Noteworthily, we appreciate that Mario Draghi hinted that the so called “helicopter money” idea whereby the ECB would make cash transfers to all households was not ruled out by the ECB. By effectively stating that “we have not discussed whether we should discuss yet or not”, Mario Draghi clearly says that no decision has been made, therefore it is still an option for future decisions (contrary to what some media have reported in the past).

In addition, the ECB’s president made an interesting remark that the focus of structural reforms should include “the provision of an adequate public infrastructure, which are vital to increase investment and boost job creation.”

As we have been arguing the past, for quantitative easing to work in stimulating growth and investment, it should indeed be directly targeted towards productive investments, and in particular public and sustainable infrastructure. There is little prospect for an increase of investment so long as monetary policy is fully relying on a fragile banking system that is currently reluctant to do its job of lending to the real economy. Similarly, demand for productive credit remains too low, partly because the poor economic outlook.

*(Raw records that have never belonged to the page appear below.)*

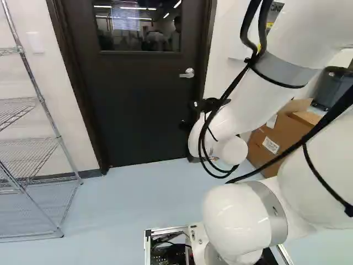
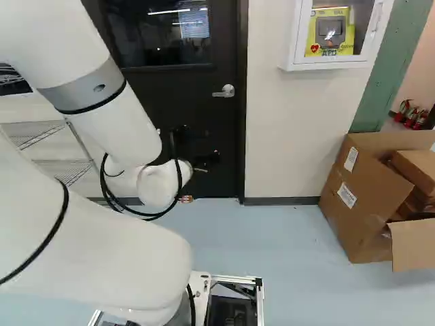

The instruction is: Open the door and move inside

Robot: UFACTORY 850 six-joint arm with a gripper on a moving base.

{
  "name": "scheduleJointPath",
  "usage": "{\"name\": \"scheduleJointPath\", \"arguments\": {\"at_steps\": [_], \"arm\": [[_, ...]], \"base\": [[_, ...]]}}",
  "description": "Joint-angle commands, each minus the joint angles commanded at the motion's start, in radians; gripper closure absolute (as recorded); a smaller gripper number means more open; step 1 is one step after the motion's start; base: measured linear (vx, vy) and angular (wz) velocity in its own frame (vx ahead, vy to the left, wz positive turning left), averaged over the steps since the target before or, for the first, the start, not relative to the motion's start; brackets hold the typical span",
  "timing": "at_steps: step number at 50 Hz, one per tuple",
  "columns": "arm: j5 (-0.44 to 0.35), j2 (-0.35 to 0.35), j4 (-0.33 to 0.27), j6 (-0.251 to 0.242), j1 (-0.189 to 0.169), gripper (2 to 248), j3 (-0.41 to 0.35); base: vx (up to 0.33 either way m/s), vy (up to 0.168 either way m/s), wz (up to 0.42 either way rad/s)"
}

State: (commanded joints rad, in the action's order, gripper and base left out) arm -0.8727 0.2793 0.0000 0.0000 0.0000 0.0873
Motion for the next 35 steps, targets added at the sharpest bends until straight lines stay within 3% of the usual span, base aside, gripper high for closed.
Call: {"name": "scheduleJointPath", "arguments": {"at_steps": [35], "arm": [[0.0, 0.0, 0.0, 0.0, 0.0, 3, 0.0]], "base": [[0.157, 0.042, -0.008]]}}
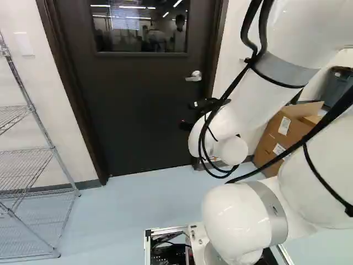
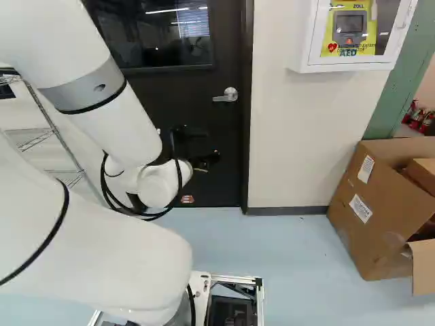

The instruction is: Open the door and move inside

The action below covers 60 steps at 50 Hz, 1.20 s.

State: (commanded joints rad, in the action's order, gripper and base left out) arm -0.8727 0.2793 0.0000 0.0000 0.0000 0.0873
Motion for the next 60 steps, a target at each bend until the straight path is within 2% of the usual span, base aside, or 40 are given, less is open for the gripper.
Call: {"name": "scheduleJointPath", "arguments": {"at_steps": [34, 60], "arm": [[0.0, 0.0, 0.0, 0.0, 0.0, 3, 0.0], [0.0, -0.059, 0.0, 0.0, 0.002, 3, 0.078]], "base": [[0.167, 0.04, -0.018], [0.017, 0.003, -0.003]]}}
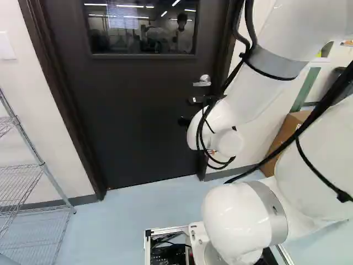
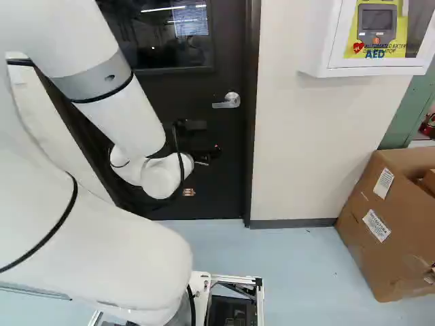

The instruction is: Open the door and move inside

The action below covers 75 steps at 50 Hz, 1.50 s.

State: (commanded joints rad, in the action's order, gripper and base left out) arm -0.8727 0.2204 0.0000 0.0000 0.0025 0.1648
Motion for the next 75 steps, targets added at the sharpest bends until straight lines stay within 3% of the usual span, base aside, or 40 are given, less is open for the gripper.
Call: {"name": "scheduleJointPath", "arguments": {"at_steps": [75], "arm": [[0.0, 0.016, 0.0, 0.0, 0.0, 3, 0.17]], "base": [[0.0, 0.0, 0.0]]}}
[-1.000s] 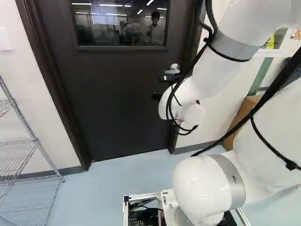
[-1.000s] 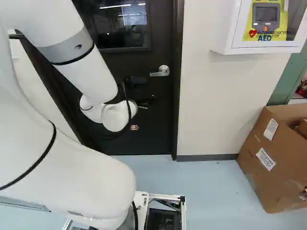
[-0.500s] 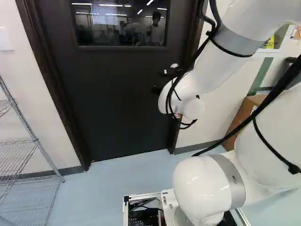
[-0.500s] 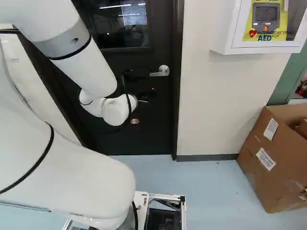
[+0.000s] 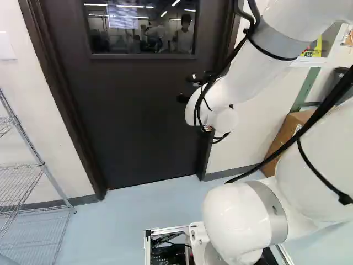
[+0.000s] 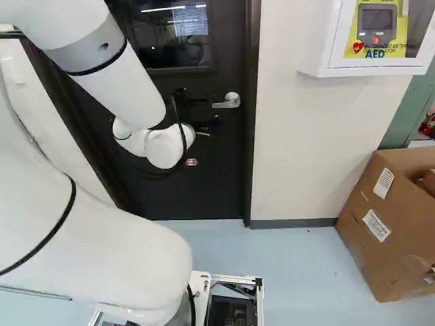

To address this chicken-and-egg issue, we believe some kind of coordination between the ECB’s monetary policy and fiscal policies in the eurozone would be ideal. At the same time, we are also very well conscious that other political barriers are preventing a significant coordinated fiscal stimulus from happening. In that context, the ECB should do all it can (and it can do a lot better) to provide price stability in the eurozone, regardless of the political developments on the fiscal front.

Making payments directly to households is therefore virtually the only contingency plan available in case macroeconomic circumstances were to deteriorate further. It is vital that enough resources are dedicated into researching how to implement this concept, if necessary. In our view, helicopter money should be seen purely as a monetary policy instrument to be used independently from fiscal authorities, and for the single purpose of price stability. This is indeed consistent with the legal framework of the Eurozone which strictly prohibits monetary financing to governments while giving a clear mandate to the ECB with much flexibility on which instrument Frankfurt may use.

So long as inflation remains way below target, and subject to the possibility of a new recession, we urge the ECB to dedicate research on possible alternatives. With the prospect of the ECB looking for all options, we stand ready to provide to the ECB’s staff with our knowledge and expertise on alternatives to quantitative easing that would be more effective in delivering the price stability objectives of the ECB.